Por delante, el tridente A. Fujino – L. Hemp – K. Shaw representó la cara más temible del campeón. Shaw llega a este encuentro con 16 goles totales y 3 asistencias, además de 71 disparos y 38 a puerta: una “nueve” que vive en el área pero que también participa en la elaboración, con 21 pases clave totales en la temporada. Hemp, por su parte, es una de las reinas de la asistencia en la liga, con 6 pases de gol totales y 38 pases clave, un extremo que convierte cada uno contra uno en una amenaza. Desde el banquillo, la presencia de Kerolin y V. Miedema —ambas con 4 asistencias totales cada una y 9 y 8 goles respectivamente— subraya la brutal profundidad ofensiva del City.

Las ausencias no figuraban en los listados oficiales, de modo que el relato del partido se construyó con plantillas prácticamente completas. Donde sí hubo condicionantes fue en el historial disciplinario: West Ham W presenta una tendencia clara a la tensión en los tramos finales, con un 42.31% de sus tarjetas amarillas concentradas entre el 76’ y el 90’. Manchester City W, en cambio, carga su agresividad en la reanudación, con un 42.86% de sus amarillas entre el 46’ y el 60%. Esta asimetría explica parte del guion: un City que aprieta tras el descanso y un West Ham que, cuando el cansancio y el marcador pesan, se desordena y llega tarde a los duelos.

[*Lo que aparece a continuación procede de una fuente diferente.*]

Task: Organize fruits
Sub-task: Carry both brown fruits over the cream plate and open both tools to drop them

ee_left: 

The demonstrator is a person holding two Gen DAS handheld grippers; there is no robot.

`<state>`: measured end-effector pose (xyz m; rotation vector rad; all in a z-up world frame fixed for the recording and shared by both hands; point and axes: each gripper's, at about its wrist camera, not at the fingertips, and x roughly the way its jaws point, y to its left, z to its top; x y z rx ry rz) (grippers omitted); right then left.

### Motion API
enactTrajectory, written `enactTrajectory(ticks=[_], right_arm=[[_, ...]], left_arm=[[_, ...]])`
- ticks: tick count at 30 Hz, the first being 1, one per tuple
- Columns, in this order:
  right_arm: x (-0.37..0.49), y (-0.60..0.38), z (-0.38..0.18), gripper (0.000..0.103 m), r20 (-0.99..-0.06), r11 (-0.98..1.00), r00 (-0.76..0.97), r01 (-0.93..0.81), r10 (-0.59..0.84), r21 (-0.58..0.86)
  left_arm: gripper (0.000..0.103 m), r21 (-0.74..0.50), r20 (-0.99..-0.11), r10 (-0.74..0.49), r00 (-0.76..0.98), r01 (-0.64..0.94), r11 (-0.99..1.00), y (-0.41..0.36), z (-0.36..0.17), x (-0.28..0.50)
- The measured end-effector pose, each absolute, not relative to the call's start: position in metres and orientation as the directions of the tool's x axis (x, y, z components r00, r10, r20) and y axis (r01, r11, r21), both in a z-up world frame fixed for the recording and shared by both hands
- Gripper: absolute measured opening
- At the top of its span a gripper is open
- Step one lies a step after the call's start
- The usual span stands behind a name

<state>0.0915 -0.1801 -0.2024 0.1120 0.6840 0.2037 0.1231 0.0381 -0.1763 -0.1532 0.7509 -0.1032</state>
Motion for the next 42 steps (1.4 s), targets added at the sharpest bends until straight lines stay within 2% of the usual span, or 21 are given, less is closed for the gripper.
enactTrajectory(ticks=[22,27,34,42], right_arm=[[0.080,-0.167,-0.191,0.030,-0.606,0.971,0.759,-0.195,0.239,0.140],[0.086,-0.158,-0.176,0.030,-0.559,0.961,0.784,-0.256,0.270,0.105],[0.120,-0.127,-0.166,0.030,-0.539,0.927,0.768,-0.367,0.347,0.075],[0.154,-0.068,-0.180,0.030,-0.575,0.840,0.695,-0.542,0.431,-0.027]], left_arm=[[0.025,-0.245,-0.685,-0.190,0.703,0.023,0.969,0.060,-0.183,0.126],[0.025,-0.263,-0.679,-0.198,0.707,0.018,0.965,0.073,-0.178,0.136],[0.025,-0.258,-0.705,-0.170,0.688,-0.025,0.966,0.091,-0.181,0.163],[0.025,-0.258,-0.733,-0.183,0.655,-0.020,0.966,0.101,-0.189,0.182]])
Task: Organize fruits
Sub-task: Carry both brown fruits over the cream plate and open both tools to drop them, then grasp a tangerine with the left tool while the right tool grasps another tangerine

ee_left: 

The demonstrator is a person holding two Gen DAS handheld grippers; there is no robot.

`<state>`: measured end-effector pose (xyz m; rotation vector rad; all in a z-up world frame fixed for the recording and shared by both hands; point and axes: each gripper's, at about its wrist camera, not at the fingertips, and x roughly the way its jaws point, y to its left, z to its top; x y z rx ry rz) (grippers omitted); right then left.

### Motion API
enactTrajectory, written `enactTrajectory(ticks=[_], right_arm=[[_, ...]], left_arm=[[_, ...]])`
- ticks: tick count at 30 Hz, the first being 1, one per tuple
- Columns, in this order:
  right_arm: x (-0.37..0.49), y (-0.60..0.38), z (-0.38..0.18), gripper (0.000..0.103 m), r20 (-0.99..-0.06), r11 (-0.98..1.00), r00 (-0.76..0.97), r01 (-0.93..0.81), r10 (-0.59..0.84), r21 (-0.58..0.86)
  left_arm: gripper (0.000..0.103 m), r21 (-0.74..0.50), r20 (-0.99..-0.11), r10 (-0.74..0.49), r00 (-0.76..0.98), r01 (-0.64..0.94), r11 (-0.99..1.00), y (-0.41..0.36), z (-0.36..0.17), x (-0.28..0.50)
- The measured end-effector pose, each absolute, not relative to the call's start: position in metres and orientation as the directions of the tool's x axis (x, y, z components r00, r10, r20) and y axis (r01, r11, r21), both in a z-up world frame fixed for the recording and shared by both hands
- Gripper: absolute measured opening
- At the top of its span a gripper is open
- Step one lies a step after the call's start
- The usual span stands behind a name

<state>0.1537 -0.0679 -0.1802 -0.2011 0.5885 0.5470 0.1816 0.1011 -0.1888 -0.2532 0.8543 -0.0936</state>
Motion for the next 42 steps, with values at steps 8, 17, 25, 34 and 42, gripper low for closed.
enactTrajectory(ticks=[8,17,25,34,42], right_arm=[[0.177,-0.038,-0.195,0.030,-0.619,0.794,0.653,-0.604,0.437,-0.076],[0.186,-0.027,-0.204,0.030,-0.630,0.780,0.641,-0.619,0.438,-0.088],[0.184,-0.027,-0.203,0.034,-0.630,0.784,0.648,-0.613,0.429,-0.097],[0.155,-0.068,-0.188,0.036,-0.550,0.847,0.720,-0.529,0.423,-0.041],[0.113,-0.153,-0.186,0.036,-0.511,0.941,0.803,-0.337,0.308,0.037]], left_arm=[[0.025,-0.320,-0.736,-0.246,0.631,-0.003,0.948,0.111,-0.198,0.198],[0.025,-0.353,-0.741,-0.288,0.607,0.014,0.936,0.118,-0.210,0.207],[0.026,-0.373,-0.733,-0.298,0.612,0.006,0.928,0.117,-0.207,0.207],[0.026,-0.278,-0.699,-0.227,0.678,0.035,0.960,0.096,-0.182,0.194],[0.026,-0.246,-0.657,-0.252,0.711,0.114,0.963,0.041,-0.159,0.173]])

En el duelo “Cazadora vs Escudo”, K. Shaw se enfrentaba a una defensa local que, en total esta campaña, ha concedido 2.0 goles de media por partido y que solo ha logrado 3 porterías a cero. En casa, esos 24 tantos encajados en 11 choques dejan claro que el área de Szemik es territorio vulnerable. La jamaicana, con 95 duelos ganados totales y 24 regates exitosos, tenía todas las condiciones para castigar cualquier desajuste entre centrales y laterales.

En la “sala de máquinas”, el choque entre Y. Hasegawa y el doble pivote Siren–Zelem era clave. Hasegawa, con su capacidad para filtrar y girar bajo presión, encontraba líneas de pase constantes hacia Hemp y Fujino, obligando a West Ham a bascular sin descanso. Del otro lado, V. Asseyi, con 21 disparos totales y 14 pases clave, trató de ser el nexo entre mediocampo y ataque, pero su doble condición de generadora y finalizadora la expuso a un volumen alto de duelos y pérdidas, aumentando el riesgo de faltas y tarjetas.

Desde la óptica estadística, el pronóstico previo era nítido: un Manchester City W que marca 2.8 goles de media en total y encaja solo 0.9 frente a un West Ham W que anota 0.9 y recibe 2.0. Aunque no disponemos de datos de xG específicos del encuentro, la relación entre producción ofensiva y solidez defensiva apuntaba a un escenario de dominio visitante prolongado, con capacidad para abrir brecha en el marcador si el primer gol caía pronto.

Siguiendo este patrón, el 1-4 final encaja en la lógica de los números: el City explotó su superioridad estructural, su abanico de recursos ofensivos y una línea defensiva que, incluso lejos de casa, solo ha concedido 11 tantos en 11 salidas. West Ham W, pese a su orgullo y a algún destello aislado, volvió a chocar con los límites de una plantilla que ha vivido todo el curso demasiado cerca de su propio área y demasiado lejos de la contraria.